Finding Sysadmins on a SQL Instance.

In this blog we shall see, how to find the users who have sysadmin rights on your SQL Server.

It is very important to know who are the users who have sysadmin rights, because sysadmin is the highest level of security permission on a SQL Server. A user having this permission can do everything on the SQL Instance, such as Create / Delete / Disable other users including other sysadmins. Create / Drop databases, Start / Stop SQL Server and the list can go on..

Using a T-SQL

We can query the catalog view syslogins and find those rows which have a value of 1 in sysadmin column. The query used below filters to find those users who have been granted access to the SQL Server.  

SELECT NAME, isntname FROM SYSLOGINS
WHERE sysadmin = 1 and hasaccess = 1

The result when run on one of my personal SQL Server looks as shown below..

I selected an additional column isntname, in order to see what type of login is that user. When isntname = 0, it indicates the login is a SQL login and 1 indicates a windows based login.

Using SSMS

You can also find out using Management Studio. When connected to the SQL Server,  expand Security node, and expand Server Roles. From the list of Server Roles right click sysadmin and choose Properties from the popup Menu item.

You will see the properties dialog box for sysadmin role as shown below..

Do you like this site? Like our FB page @ Facebook.com\LearnSQLWithBru so that, you know when there is a new blog post.

– Bru Medishetty

  • Bilalmuhammad007

    Dear Mr BRU can you please guide me how to add a server group on SQL 2000

  • http://www.LearnSQLWithBru.com Bru Medishetty

    I am guessing this is in SQL Server 2000 Enterprise Manager..

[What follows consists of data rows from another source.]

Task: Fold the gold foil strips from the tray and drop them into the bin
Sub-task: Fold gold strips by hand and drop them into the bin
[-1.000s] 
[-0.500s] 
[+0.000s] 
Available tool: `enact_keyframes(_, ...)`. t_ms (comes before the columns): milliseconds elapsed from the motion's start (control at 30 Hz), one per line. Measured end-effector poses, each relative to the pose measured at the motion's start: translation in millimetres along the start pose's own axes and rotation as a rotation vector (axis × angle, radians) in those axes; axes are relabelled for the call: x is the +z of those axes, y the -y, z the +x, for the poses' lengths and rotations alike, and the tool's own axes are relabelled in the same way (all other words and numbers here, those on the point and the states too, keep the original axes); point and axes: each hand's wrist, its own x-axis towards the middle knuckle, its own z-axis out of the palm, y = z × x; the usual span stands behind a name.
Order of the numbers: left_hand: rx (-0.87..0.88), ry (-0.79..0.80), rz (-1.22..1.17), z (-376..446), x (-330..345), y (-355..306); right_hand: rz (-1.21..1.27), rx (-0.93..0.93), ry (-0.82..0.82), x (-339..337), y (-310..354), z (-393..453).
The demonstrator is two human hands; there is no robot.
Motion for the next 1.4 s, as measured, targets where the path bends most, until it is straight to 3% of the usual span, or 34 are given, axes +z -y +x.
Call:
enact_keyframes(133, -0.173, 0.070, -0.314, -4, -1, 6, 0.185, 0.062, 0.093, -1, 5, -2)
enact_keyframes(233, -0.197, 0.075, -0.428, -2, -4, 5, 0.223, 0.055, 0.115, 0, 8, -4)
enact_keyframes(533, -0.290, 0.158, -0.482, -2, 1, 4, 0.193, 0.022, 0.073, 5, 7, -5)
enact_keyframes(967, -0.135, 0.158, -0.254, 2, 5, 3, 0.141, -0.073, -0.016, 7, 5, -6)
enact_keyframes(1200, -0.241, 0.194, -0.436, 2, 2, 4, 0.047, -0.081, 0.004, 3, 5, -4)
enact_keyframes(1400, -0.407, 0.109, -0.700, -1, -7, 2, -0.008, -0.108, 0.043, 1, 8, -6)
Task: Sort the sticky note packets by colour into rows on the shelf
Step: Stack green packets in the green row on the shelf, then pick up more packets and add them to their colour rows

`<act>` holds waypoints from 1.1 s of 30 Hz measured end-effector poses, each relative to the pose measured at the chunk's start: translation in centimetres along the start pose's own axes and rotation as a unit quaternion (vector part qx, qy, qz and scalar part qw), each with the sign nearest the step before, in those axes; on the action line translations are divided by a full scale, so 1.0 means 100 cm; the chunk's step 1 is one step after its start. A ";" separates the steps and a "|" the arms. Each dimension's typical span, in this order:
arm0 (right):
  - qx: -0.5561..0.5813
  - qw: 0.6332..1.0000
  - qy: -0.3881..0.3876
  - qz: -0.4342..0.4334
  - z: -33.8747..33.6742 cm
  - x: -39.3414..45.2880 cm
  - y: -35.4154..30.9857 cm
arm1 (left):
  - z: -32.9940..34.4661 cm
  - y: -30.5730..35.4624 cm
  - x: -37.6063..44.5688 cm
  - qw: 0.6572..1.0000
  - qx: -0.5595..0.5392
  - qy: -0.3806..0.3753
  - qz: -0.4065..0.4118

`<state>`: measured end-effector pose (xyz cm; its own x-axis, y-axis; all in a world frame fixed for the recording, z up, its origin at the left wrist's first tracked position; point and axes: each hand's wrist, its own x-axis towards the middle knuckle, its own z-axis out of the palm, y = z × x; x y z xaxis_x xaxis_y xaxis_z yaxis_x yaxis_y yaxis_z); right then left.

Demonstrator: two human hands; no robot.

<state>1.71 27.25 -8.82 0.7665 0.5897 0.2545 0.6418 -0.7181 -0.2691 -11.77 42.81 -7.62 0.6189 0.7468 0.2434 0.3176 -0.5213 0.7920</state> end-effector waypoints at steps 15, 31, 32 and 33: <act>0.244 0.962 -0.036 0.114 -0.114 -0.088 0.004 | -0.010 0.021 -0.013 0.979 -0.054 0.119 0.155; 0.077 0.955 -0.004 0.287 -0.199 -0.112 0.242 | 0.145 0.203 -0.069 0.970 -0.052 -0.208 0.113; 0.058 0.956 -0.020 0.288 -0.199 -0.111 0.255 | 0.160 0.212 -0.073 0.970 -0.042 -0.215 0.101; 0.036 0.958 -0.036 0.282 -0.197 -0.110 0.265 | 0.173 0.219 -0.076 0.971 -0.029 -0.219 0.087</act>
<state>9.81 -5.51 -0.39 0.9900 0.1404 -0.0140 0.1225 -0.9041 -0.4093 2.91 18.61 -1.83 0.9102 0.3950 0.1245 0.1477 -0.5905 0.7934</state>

    If so, Open Enterprise Manager, In the left hand side, you should see Microsoft SQL Servers, right click on it and from the pop-up menu choose New SQL Server Group. In the next dialog box, type the Group Name and then choose if it is a Top level group (default) or a sub group, if you choose sub group, you will have to choose under which parent group is this new group going to be added..

    Any other questions please feel free to like LearnSQLWithBru on face book page https://www.facebook.com/LearnSQLWithBru, so that you can ask questions directly on that page..

  • Marc Jellinek

    When security best practices are followed, users who need access to something get their access through group membership (usually AD groups, but may be local machine groups).

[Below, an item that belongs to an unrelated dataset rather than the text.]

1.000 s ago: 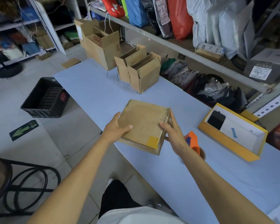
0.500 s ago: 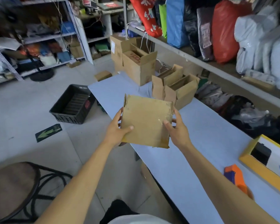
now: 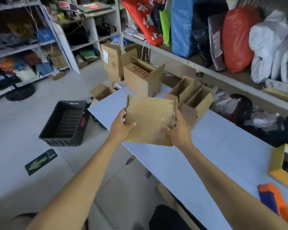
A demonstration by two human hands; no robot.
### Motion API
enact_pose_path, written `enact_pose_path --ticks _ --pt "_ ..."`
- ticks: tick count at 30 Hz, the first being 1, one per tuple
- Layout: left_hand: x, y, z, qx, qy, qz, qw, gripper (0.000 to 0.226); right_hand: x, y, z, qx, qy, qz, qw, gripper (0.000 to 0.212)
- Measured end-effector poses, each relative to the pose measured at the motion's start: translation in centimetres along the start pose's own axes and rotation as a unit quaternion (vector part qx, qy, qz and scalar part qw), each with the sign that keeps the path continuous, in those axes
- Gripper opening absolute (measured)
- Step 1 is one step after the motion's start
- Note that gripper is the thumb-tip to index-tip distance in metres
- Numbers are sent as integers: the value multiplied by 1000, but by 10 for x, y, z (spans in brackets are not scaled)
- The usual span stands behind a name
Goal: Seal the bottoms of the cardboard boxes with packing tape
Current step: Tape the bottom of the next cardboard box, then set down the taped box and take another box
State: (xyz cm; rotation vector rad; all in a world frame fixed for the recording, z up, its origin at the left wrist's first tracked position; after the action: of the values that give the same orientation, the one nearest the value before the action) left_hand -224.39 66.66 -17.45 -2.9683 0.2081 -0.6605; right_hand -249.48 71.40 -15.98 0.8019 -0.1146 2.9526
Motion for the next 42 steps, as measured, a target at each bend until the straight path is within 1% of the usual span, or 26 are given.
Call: enact_pose_path --ticks 6,9,12,16,20,24,28,31,35,38,40,42 --pt "34 106 28 18 42 14 999 69 -44 89 9 3 -20 1 1000 78" --pt "55 147 39 25 40 8 999 67 -66 137 16 1 -11 8 1000 73" --pt "74 185 55 52 33 19 998 65 -89 170 17 -13 5 -1 1000 68" --pt "95 239 66 56 37 35 997 60 -113 210 8 -57 33 -37 997 49" --pt "105 292 76 43 95 72 992 53 -132 236 6 -91 39 -76 992 46" --pt "105 344 90 29 93 124 988 50 -152 260 4 -131 48 -110 984 38" --pt "100 385 97 18 48 197 979 53 -178 271 8 -175 43 -133 975 47" --pt "96 405 109 -3 32 263 964 47 -198 275 12 -211 49 -168 962 53" --pt "92 425 133 -17 27 318 948 55 -230 282 9 -239 66 -188 950 64" --pt "91 434 155 -4 35 339 940 59 -245 284 6 -255 81 -202 942 70" --pt "91 436 161 -10 50 350 935 61 -250 284 6 -255 76 -212 940 72" --pt "94 431 162 -3 66 343 937 54 -251 281 6 -262 71 -218 938 73"
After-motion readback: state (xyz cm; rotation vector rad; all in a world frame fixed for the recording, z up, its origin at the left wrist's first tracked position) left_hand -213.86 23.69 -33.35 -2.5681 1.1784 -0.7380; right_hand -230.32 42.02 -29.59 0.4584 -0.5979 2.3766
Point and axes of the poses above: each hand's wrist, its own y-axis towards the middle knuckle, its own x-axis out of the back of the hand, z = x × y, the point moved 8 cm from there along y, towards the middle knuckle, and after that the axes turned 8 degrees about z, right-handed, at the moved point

    If the group MYDOMAINSQL_ADMINS is a member of the sysadmin SQL Server server role, you will only know that the group is a sysadmin. How do you get the individual members of the group MYDOMAINSQL_ADMINS?

  • http://www.LearnSQLWithBru.com Bru Medishetty

    Open Active Directory Users and Computers then go to the properties of the group and click on the Members tab..

  • Marc Jellinek

    Thanks Bru. Would you have an automated or programmatic way? Perhaps using a linked server to AD, using the ADsDSOObject provider? Joining back to [master].[sys].[server_principals]?

  • Kiran

    Hi Bro,Can you please explain what is update statistics and what is the use of this in sql sever,what will happen when we run the sp_update stats.

    I need one more help from you,can you please explain different Isolation levels,what is the relation b/w locks and Isolation levels,what is use.Can you please explain fro me..

  • http://www.LearnSQLWithBru.com Bru Medishetty

    Hi,

    I shall make a blog on the requested topics and let you know here in this comments.. May be next week should be possible for me to post the blogs..

    Thanks,
    Bru Medishetty

  • Jdoe

    care to update this script for SQL Server 2008 and later???

  • http://www.LearnSQLWithBru.com Bru Medishetty

    Hi, have you tried running the same SQL code on SQL Server 2008, I tried running the same SQL code on SQL Server 2008 R2 and runs fine and I am assuming it would be fine on 2008 too..

  • Richie

    How can I allow access to sa account or another one I want?